## EXERCISE OBJECTIVE:
Exact reproduction of the following data is required.
##############################
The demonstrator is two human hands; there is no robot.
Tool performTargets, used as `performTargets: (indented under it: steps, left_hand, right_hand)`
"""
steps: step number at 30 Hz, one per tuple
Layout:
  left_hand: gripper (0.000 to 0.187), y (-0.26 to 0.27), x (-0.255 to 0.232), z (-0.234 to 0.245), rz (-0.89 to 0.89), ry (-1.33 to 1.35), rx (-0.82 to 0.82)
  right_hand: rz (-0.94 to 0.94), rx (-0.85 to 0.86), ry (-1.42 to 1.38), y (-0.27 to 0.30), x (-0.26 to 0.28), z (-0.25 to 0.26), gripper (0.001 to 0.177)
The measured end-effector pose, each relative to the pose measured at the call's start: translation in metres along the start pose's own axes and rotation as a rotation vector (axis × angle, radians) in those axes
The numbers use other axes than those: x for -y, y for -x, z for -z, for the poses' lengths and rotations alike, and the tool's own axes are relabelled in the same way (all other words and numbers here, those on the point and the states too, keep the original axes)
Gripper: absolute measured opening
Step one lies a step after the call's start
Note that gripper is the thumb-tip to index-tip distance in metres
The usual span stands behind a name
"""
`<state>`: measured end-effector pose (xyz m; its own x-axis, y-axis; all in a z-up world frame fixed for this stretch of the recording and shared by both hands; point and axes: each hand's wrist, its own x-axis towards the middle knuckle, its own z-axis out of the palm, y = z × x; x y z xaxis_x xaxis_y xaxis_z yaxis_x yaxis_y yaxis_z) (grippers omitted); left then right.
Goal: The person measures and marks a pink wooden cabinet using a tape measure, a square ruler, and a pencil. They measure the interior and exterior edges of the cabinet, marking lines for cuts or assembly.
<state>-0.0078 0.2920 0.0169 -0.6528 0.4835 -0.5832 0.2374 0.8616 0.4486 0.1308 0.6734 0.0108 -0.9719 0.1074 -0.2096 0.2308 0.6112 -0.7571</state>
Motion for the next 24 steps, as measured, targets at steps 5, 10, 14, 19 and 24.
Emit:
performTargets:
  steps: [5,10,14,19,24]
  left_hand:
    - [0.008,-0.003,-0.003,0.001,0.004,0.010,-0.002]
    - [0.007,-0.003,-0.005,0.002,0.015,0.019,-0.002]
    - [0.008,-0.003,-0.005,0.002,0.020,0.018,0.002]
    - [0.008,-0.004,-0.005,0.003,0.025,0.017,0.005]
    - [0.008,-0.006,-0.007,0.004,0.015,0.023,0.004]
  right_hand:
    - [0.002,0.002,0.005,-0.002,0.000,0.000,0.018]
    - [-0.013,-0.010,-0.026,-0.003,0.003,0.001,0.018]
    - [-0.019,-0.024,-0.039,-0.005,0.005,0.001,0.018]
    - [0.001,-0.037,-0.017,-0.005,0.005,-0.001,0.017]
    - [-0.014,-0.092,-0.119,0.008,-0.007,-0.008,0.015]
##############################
## WRITTEN REPLY:
The demonstrator is two human hands; there is no robot.
Tool performTargets, used as `performTargets: (indented under it: steps, left_hand, right_hand)`
"""
steps: step number at 30 Hz, one per tuple
Layout:
  left_hand: gripper (0.000 to 0.187), y (-0.26 to 0.27), x (-0.255 to 0.232), z (-0.234 to 0.245), rz (-0.89 to 0.89), ry (-1.33 to 1.35), rx (-0.82 to 0.82)
  right_hand: rz (-0.94 to 0.94), rx (-0.85 to 0.86), ry (-1.42 to 1.38), y (-0.27 to 0.30), x (-0.26 to 0.28), z (-0.25 to 0.26), gripper (0.001 to 0.177)
The measured end-effector pose, each relative to the pose measured at the call's start: translation in metres along the start pose's own axes and rotation as a rotation vector (axis × angle, radians) in those axes
The numbers use other axes than those: x for -y, y for -x, z for -z, for the poses' lengths and rotations alike, and the tool's own axes are relabelled in the same way (all other words and numbers here, those on the point and the states too, keep the original axes)
Gripper: absolute measured opening
Step one lies a step after the call's start
Note that gripper is the thumb-tip to index-tip distance in metres
The usual span stands behind a name
"""
`<state>`: measured end-effector pose (xyz m; its own x-axis, y-axis; all in a z-up world frame fixed for this stretch of the recording and shared by both hands; point and axes: each hand's wrist, its own x-axis towards the middle knuckle, its own z-axis out of the palm, y = z × x; x y z xaxis_x xaxis_y xaxis_z yaxis_x yaxis_y yaxis_z) (grippers omitted); left then right.
Goal: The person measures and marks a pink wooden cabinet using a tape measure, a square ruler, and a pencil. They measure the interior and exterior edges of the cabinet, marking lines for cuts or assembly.
<state>-0.0078 0.2920 0.0169 -0.6528 0.4835 -0.5832 0.2374 0.8616 0.4486 0.1308 0.6734 0.0108 -0.9719 0.1074 -0.2096 0.2308 0.6112 -0.7571</state>
Motion for the next 24 steps, as measured, targets at steps 5, 10, 14, 19 and 24.
Emit:
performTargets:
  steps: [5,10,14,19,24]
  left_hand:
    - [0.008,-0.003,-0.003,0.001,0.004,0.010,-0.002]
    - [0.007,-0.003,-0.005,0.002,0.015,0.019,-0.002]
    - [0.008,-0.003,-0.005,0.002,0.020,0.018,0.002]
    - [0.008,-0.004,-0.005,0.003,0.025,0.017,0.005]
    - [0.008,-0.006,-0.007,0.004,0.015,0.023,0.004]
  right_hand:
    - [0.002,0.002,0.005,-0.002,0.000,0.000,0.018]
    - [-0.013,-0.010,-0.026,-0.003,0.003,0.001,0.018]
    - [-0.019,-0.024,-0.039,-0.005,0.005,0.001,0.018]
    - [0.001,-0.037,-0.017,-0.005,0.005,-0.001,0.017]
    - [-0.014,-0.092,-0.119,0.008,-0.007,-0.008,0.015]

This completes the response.